Alles spricht von nachhaltigem Investment (ESG heißt das auf Neudeutsch). Das nicht alles Öko ist, wo Öko drauf steht, hat aktuell gerade die Fondstochter der Deutschen Bank DWS bewiesen. Hier wurde offensichtlich „greenwashing“ im großen Stil betrieben. Der Manager der DWES wurde gefeuert und durch einen neuen Mann ersetzt. Das ging sehr schnell dieses Mal, verwunderlicher Weise.

Greenwashing oder Greenwash (englisch; wörtlich „grünwaschen“, übertragen: „sich ein grünes Mäntelchen umhängen“) ist eine kritische Bezeichnung für PR-Methoden, die darauf zielen, einem Unternehmen in der Öffentlichkeit ein umweltfreundliches und verantwortungsbewusstes Image zu verleihen, ohne dass es dafür eine hinreichende Grundlage gibt. 

Was da heute alles so grün und nachhaltig daherkommt, da hatten die Marktbeobachter schon immer Zweifel an der Echtheit des Labels. Und es dürfte nicht die einzige Fondsgesellschaft bleiben, die davon betroffen ist. Wir werden uns sicher noch öfter mit dem Problem befassen müssen.

Und wer jetzt denkt, nachhaltig investieren bringt ja neben dem guten Gewissen auch noch gute und sichere Rendite, ist zumindest im ersten Halbjahr enttäuscht worden. Die Verkaufswelle bei Technologieaktien hat ein bislang verborgenes Risiko des nachhaltigen Investierens offengelegt: Wer nachhaltig anlegt, ist besonders stark vom Tech-Ausverkauf betroffen. Auch das geht aus Berechnungen des Handelsblatts hervor.  

Die Anleger schneiden deshalb in diesem Jahr bislang schlechter ab als jene, die klassisch investieren wie unser NDAC-Clubfonds. Viele Tech- und Wachstumsunternehmen sind in nachhaltigen Strategien stärker vertreten, weil sie dank geringer Treibhausgasemissionen beim Klimathema gut abschneiden. Als Tech-Aktien boomten, war das ein Vorteil.  

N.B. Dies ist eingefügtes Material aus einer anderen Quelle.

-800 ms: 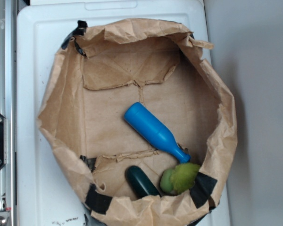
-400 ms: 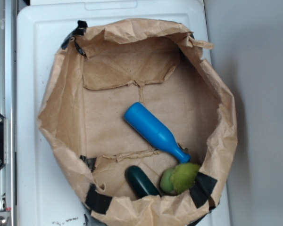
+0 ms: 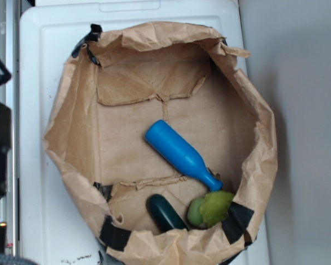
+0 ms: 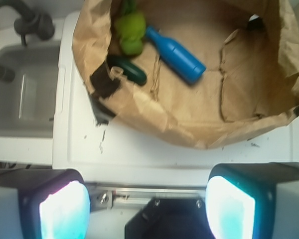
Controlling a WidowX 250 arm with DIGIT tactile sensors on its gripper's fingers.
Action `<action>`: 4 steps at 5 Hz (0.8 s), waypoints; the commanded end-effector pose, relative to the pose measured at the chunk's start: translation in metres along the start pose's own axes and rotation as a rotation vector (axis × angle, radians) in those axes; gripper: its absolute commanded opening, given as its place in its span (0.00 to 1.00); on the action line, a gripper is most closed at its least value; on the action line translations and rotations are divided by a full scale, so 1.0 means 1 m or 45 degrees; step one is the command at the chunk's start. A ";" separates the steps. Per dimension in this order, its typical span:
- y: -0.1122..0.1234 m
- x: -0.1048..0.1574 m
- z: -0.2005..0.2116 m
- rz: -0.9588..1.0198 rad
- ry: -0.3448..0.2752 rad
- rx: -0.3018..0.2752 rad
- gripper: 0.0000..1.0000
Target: Grab the green animal.
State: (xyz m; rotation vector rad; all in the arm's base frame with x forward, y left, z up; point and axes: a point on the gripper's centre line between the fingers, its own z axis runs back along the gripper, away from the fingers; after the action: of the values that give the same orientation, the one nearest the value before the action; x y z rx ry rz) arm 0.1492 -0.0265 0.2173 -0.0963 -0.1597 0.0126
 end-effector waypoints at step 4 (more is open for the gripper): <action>0.008 0.078 -0.038 0.023 -0.043 -0.007 1.00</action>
State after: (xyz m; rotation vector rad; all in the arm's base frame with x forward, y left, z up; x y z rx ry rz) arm 0.2270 -0.0196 0.1784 -0.1048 -0.1430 0.0354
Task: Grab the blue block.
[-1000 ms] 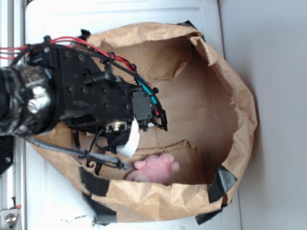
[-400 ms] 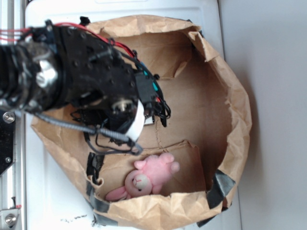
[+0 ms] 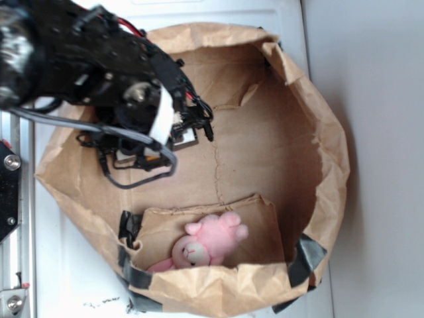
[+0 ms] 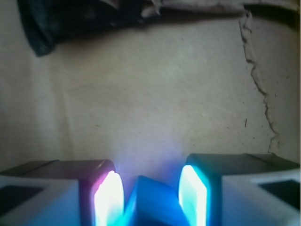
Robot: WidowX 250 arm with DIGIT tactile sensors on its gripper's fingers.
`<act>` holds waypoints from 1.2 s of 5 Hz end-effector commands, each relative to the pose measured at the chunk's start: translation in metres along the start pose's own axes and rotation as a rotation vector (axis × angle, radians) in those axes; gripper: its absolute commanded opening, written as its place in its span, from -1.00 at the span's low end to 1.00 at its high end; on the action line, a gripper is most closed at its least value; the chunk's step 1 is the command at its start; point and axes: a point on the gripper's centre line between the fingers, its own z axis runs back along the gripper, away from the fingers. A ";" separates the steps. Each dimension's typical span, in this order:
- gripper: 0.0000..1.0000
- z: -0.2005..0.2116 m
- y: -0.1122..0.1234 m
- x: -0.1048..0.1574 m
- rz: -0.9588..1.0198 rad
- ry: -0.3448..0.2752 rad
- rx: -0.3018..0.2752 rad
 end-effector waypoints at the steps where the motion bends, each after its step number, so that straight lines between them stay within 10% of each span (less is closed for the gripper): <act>1: -1.00 0.034 -0.002 -0.013 0.305 -0.102 0.149; 4: -1.00 0.090 0.051 0.050 0.878 -0.008 0.038; 6: -1.00 0.117 0.033 0.072 1.207 -0.086 0.058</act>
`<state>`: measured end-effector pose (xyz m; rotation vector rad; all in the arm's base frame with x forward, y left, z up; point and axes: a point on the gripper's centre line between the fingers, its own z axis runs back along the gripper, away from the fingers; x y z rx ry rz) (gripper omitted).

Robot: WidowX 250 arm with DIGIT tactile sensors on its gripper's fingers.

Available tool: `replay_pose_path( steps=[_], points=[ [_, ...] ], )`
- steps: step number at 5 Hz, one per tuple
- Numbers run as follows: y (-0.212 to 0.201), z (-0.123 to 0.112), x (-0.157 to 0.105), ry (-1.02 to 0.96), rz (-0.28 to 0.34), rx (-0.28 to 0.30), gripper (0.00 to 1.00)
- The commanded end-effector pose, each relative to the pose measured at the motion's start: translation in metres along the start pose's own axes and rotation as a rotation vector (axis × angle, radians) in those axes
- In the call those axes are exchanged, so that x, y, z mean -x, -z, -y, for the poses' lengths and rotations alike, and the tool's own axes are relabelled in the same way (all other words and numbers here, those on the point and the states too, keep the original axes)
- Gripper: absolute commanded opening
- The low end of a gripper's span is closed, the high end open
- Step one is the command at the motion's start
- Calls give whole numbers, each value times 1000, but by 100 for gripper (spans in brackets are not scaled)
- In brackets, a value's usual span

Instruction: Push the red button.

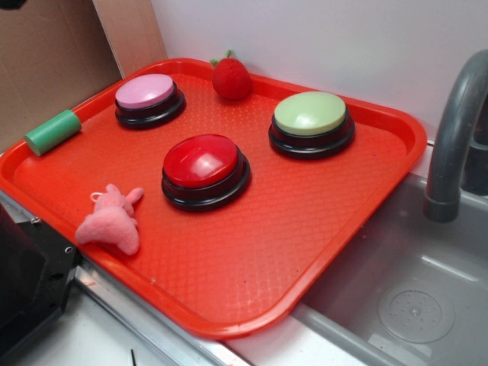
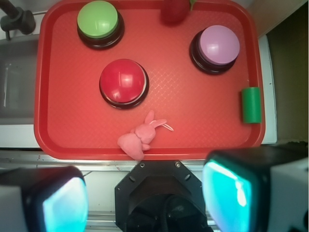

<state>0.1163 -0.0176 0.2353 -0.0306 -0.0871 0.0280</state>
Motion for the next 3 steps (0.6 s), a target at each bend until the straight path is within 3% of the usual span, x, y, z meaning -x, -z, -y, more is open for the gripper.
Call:
replay_pose_path(
  steps=[1,3],
  points=[
    [0,0,0,0,0,0,100],
    [97,50,-86,410,4,-25,100]
  ],
)
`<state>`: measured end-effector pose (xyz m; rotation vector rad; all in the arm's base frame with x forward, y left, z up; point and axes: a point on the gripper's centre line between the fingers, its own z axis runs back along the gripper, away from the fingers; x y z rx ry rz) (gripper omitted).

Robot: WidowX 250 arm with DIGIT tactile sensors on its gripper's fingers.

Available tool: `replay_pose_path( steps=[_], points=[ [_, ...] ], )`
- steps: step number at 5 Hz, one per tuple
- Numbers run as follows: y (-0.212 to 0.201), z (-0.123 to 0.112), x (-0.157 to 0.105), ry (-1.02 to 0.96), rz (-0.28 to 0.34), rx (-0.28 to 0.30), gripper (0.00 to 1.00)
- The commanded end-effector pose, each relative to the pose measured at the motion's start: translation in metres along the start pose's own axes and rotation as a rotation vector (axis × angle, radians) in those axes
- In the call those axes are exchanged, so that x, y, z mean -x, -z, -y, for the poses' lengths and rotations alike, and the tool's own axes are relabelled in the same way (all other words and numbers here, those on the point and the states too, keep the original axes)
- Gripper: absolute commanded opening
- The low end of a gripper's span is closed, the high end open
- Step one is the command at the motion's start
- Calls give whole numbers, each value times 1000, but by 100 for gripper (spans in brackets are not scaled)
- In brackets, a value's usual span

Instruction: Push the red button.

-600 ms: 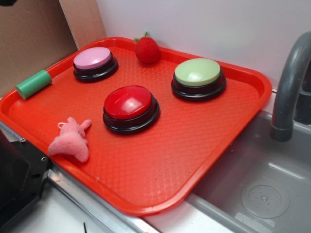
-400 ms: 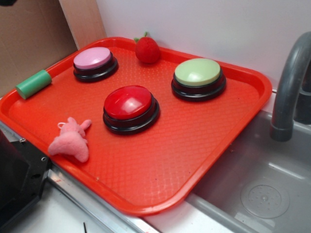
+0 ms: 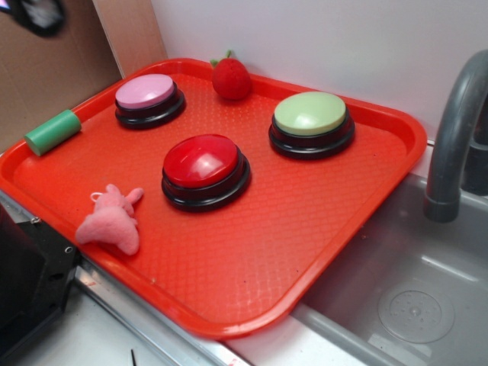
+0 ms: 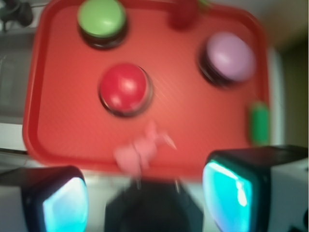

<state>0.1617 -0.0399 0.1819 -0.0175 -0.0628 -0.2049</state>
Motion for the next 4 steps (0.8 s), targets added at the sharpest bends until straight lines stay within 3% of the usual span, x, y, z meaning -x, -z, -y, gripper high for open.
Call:
replay_pose_path(
  steps=[1,3,4],
  points=[
    [77,22,-75,276,48,43,100],
    [119,16,-55,297,2,7,100],
    [124,7,-46,281,8,0,100]
  ],
)
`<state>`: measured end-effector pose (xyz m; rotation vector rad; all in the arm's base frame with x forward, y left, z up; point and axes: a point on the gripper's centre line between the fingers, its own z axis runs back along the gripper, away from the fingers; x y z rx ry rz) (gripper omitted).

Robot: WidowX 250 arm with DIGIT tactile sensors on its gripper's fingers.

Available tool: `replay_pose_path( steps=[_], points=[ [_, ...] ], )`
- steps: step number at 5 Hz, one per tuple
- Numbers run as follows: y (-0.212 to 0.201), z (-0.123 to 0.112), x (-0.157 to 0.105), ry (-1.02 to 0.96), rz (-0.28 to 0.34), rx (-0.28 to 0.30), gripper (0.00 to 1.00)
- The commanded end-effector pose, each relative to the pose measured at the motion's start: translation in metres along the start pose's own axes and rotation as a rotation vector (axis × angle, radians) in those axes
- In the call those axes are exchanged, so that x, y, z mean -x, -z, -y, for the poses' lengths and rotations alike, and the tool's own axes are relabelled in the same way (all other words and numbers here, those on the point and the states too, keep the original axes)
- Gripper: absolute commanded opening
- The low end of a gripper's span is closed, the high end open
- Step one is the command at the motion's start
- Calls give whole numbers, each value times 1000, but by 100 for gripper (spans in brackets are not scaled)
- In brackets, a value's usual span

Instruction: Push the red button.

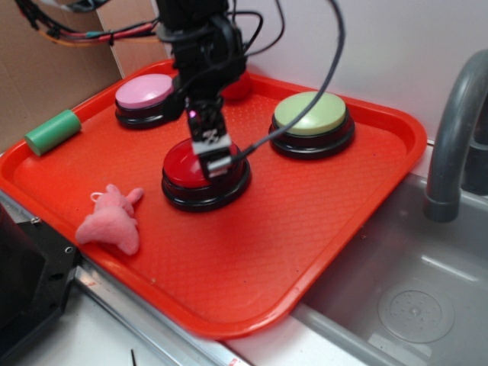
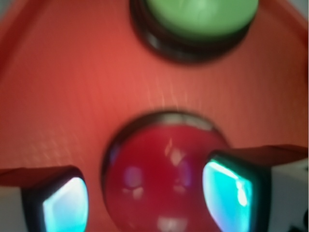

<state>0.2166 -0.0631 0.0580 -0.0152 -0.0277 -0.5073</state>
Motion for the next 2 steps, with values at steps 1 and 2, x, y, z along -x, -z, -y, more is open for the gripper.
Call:
replay_pose_path(
  steps=[1,2],
  points=[
    [5,-5,9,-82,-55,-106,100],
    [1,-4,1,-88,-41,-106,100]
  ],
)
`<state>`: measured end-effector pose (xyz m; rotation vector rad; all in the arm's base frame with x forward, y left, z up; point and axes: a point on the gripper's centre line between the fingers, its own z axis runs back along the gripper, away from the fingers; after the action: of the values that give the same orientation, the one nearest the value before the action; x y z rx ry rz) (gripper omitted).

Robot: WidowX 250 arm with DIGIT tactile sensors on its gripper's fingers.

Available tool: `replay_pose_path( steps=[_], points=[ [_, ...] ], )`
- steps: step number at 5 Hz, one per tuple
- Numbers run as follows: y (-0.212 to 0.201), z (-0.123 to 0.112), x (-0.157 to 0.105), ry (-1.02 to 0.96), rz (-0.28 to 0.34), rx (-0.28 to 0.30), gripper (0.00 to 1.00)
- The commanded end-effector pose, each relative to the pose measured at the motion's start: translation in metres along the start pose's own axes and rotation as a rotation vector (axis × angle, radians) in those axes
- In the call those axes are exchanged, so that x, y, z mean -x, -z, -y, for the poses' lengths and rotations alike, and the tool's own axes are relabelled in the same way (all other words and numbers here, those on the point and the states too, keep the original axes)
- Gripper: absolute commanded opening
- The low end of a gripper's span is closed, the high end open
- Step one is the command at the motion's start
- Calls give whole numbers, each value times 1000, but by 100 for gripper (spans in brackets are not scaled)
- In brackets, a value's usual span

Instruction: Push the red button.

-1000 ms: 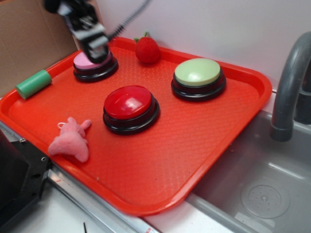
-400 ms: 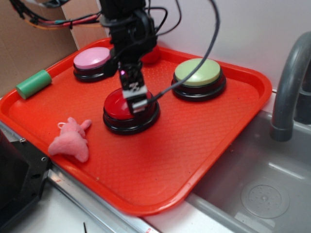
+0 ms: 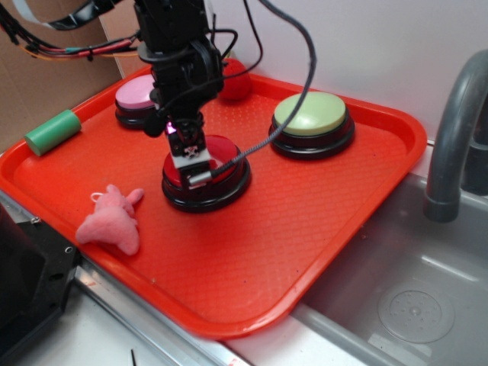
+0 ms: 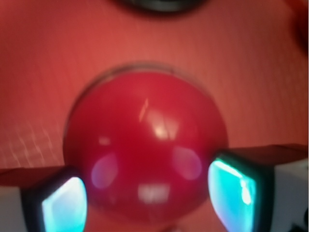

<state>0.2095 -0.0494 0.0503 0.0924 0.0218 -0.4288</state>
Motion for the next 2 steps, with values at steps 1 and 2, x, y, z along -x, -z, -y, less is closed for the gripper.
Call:
replay_pose_path(
  steps=[1,2],
  points=[
    [-31,6,-17,-30,36,-6,100],
    [-53,8,-16,-8,57,31,100]
  ],
)
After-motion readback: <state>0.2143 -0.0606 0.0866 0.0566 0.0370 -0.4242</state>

Investoren nutzen zur weltweiten Aktienanlage gern den Index von MSCI. Von dieser Messlatte gibt es mehrere Nachhaltigkeitsvarianten. Der Index mit dem schärfsten grünen Anspruch ist der MSCI World SRI. SRI steht für „Socially Responsible Investment”. Seit Jahresbeginn verlor der konventionelle Index rund 14 Prozent, der mit SRI-Zuschnitt dagegen 18 Prozent. Das ist die Krux mit den Indexfonds gegenüber gemanagten Fonds. Wir haben darüber schon ausführlich in unserer Reihe Börsenwissen berichtet.

Bald beginnen die Schulferien in den einzelnen Bundesländern, dann haben wir hoffentlich eine Schönwetterphase. Und das Gleiche wünschen wir uns endlich auch wieder von den Märkten.